**Material provided:**
=====

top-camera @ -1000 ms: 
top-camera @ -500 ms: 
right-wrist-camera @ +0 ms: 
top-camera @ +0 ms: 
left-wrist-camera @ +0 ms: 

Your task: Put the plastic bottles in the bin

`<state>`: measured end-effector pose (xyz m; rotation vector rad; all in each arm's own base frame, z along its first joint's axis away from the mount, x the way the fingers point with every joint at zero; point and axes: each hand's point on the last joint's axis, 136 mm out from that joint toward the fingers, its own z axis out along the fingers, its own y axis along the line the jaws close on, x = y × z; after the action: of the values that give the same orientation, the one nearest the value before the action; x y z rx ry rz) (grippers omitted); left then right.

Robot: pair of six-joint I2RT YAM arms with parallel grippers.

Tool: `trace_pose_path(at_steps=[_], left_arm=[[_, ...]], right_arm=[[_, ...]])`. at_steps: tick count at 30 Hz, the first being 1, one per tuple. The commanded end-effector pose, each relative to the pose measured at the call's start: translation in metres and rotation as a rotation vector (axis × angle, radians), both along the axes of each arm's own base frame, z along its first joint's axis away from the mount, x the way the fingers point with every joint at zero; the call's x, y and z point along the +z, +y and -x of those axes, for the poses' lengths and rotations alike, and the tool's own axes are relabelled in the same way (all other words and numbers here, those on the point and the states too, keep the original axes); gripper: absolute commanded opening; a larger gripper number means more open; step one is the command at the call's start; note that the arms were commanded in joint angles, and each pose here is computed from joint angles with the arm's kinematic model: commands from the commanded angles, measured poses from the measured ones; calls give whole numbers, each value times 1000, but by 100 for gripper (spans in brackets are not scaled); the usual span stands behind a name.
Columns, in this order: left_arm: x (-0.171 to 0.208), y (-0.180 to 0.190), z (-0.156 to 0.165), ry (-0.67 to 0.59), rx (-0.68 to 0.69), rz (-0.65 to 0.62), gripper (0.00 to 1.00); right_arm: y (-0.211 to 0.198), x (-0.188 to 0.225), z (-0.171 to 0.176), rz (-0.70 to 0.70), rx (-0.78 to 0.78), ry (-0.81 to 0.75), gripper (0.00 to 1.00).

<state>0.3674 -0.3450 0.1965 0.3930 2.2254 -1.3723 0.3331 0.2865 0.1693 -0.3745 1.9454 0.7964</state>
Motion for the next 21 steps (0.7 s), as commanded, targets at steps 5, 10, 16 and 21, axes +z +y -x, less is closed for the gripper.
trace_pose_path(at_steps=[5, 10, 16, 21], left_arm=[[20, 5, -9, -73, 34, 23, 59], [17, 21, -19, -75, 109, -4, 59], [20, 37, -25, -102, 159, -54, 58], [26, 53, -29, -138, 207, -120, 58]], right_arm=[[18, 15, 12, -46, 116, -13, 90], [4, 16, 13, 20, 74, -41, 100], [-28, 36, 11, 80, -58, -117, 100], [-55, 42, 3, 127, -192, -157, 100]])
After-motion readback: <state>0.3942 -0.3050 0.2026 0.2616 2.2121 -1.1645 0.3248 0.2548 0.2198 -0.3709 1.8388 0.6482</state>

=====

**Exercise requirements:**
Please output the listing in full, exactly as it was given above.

**Exercise result:**
top-camera @ -1000 ms: 
top-camera @ -500 ms: 
right-wrist-camera @ +0 ms: 
top-camera @ +0 ms: 
left-wrist-camera @ +0 ms: 

Your task: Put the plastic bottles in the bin

`<state>`: measured end-effector pose (xyz m; rotation vector rad; all in each arm's own base frame, z along its first joint's axis away from the mount, x the way the fingers point with every joint at zero; point and axes: each hand's point on the last joint's axis, 136 mm out from that joint toward the fingers, its own z axis out along the fingers, its own y axis along the line the jaws close on, x = y × z; after the action: of the values that give the same orientation, the one nearest the value before the action; x y z rx ry rz) (grippers omitted); left then right.

Robot: pair of six-joint I2RT YAM arms with parallel grippers.

Tool: `trace_pose_path(at_steps=[_], left_arm=[[_, ...]], right_arm=[[_, ...]])`. at_steps: tick count at 30 Hz, the first being 1, one per tuple. The commanded end-effector pose, each relative to the pose measured at the call's start: translation in metres and rotation as a rotation vector (axis × angle, radians), both along the axes of each arm's own base frame, z along its first joint's axis away from the mount, x the way the fingers point with every joint at zero; the call's x, y and z point along the +z, +y and -x of those axes, for the poses' lengths and rotations alike, and the tool's own axes are relabelled in the same way (all other words and numbers here, those on the point and the states too, keep the original axes); gripper: absolute commanded opening; a larger gripper number means more open; step one is the command at the call's start; note that the arms were commanded in joint angles, and each pose here is computed from joint angles with the arm's kinematic model: commands from the commanded angles, measured poses from the measured ones; calls give whole numbers, each value times 1000, but by 100 for gripper (spans in brackets are not scaled); the usual span stands behind a name.
Columns, in this order: left_arm: x (-0.171 to 0.208), y (-0.180 to 0.190), z (-0.156 to 0.165), ry (-0.67 to 0.59), rx (-0.68 to 0.69), rz (-0.65 to 0.62), gripper (0.00 to 1.00); right_arm: y (-0.211 to 0.198), x (-0.188 to 0.225), z (-0.171 to 0.176), rz (-0.70 to 0.70), rx (-0.78 to 0.78), ry (-0.81 to 0.75), gripper (0.00 to 1.00).

<state>0.3674 -0.3450 0.1965 0.3930 2.2254 -1.3723 0.3331 0.2865 0.1693 -0.3745 1.9454 0.7964</state>
Motion for the next 21 steps (0.7 s), as commanded, targets at steps 5, 10, 16 and 21, axes +z +y -x, less is closed for the gripper.
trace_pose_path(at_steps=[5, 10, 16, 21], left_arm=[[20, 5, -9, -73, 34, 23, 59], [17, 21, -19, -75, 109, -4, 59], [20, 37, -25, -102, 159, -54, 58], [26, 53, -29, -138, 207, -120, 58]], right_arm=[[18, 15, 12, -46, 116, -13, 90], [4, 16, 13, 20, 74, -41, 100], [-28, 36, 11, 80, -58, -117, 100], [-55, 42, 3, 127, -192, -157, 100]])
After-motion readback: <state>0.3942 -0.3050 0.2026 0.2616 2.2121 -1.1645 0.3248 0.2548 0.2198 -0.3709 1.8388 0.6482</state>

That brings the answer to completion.